Eventually the sense of helplessness, fatigue, guardedness, hyper-vigilance, sorrow, blaming oneself and/or ‘not knowing’ dwindles and eases. You will daily live and laugh and love life again, more and more … it will happen. Not right this moment. But it will come.

• As time goes on, less and less will you be dragged backward in time to very briefly, but deeply, feel fearful or grieve anew. Those times will occur with longer and longer spans of time in between. Each episode of ‘sudden remembering’ will be intense, but last for shorter and shorter periods of time. Again, for most of us, we do not ‘get over’ life and death heart-wrenching events. We learn to live with them. We learn to live with the aftermath of memories of bad shocks and irretrievable losses. We learn to live with changes and losses that feel they took meaning of our lives away from us for a time, or that took our spirits from us and our desire to live life as well.
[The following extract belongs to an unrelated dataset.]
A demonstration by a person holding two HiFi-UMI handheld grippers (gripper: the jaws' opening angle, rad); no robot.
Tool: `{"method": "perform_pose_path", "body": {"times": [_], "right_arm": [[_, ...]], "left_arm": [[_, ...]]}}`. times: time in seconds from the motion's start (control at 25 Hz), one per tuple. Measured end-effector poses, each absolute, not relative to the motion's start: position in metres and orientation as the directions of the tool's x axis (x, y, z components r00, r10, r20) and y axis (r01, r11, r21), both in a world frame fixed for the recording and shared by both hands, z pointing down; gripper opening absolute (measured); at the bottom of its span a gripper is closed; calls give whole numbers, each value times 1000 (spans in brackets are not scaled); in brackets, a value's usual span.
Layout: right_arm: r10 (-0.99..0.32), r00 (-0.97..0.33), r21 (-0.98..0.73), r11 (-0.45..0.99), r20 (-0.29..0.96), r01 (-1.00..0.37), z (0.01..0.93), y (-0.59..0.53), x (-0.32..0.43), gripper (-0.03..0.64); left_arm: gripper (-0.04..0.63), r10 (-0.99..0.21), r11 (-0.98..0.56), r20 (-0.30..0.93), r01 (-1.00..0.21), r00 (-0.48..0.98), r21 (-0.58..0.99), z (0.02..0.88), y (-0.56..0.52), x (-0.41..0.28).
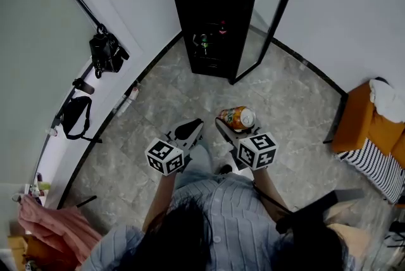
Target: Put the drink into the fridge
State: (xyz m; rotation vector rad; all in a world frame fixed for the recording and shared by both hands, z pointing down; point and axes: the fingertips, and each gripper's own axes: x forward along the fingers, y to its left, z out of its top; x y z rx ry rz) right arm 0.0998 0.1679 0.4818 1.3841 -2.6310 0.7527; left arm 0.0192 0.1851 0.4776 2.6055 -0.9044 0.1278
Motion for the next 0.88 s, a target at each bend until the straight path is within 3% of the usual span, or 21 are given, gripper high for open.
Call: {"method": "perform_pose_path", "body": {"times": [0.88], "right_arm": [[-798, -520, -405, 386, 305, -829, 474, -43, 29, 314]], "left_arm": [[41, -489, -788, 194, -526, 850, 319, 457, -44, -49]]}}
But, for all souls, like the force of energy at the base of a plant that continues to shine underground even during drought, something in us also is ever sending out strong impulses for us to live again… and well. No matter how weak we feel in the moment, this rhizome of the true self will help us see meaning– and new calling in life sometimes too– as we gradually climb back up to our own vital and vibrant lives in every way. It will come. Like the garden after winter, life comes back again.

AFTER THE FIRE

“New seed
is faithful.
It roots deepest
in the places
that are
most empty”

Excerpted from The Faithful Gardener, A Wise Tale About That Which Can Never Die,
by Clarissa Pinkola Estés, HarperCollins, ©1995

ACTIONS TO TAKE FOR RECOVERY
Please take up all, or any of the following ways to add to those ways you already know, in order to help yourself. Please know too, that many many strangers, as well as those close to you, are focusing in this very moment in order to support you over the miles, saying strong and ongoing fresh prayers for your hearts and spirits and true self to find their ways and to be made whole again. I am but one of those multitudes who prays strong prayers for you.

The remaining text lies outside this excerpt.